= WORK ORDER =
Using the data below, restate exactly every line from the one with "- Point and" up to and including the one with "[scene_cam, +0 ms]". No picture belongs in it.

*** Begin section ***

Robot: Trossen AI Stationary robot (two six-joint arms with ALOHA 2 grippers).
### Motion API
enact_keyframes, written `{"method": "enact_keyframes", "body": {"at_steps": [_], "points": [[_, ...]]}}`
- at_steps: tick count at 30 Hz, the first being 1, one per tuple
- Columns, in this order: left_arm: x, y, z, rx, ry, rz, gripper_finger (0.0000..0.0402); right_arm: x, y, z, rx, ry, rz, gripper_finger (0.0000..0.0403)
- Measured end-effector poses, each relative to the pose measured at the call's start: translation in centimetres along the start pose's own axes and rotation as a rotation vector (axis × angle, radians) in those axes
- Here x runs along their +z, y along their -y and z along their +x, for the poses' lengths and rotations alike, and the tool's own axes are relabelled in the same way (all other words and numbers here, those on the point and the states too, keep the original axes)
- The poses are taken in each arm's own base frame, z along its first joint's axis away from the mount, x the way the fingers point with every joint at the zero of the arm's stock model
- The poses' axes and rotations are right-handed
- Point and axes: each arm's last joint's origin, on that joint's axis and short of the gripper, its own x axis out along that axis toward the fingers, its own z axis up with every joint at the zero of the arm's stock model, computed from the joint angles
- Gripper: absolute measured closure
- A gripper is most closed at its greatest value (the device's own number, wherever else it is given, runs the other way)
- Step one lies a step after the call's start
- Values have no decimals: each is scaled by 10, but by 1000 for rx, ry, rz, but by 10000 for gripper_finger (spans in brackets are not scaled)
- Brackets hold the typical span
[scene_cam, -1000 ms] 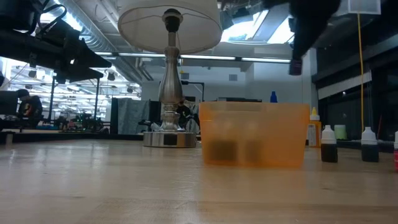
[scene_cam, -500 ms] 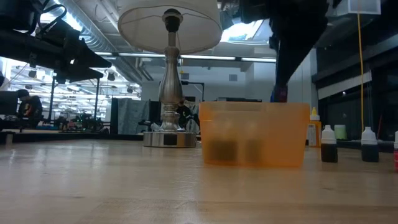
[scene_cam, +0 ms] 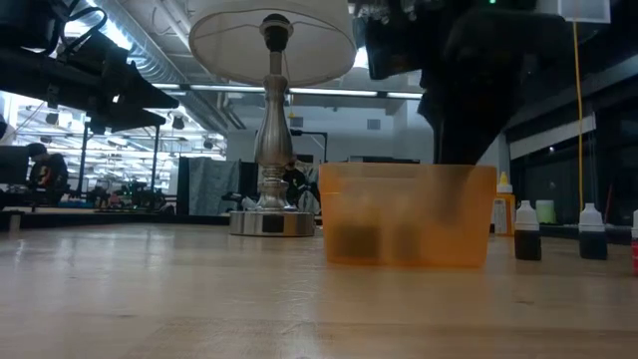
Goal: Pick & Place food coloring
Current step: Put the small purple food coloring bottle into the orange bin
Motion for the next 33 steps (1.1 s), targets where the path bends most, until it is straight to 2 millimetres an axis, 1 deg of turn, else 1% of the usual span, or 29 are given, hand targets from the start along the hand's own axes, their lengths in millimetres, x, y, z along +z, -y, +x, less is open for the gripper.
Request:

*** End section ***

= ANSWER BOX =
- Point and axes: each arm's last joint's origin, on that joint's axis and short of the gripper, its own x axis out along that axis toward the fingers, its own z axis up with every joint at the zero of the arm's stock model, computed from the joint angles
- Gripper: absolute measured closure
- A gripper is most closed at its greatest value (the device's own number, wherever else it is given, runs the other way)
- Step one lies a step after the call's start
- Values have no decimals: each is scaled by 10, but by 1000 for rx, ry, rz, but by 10000 for gripper_finger (spans in brackets are not scaled)
- Brackets hold the typical span
[scene_cam, -1000 ms] 
[scene_cam, -500 ms] 
[scene_cam, +0 ms] 

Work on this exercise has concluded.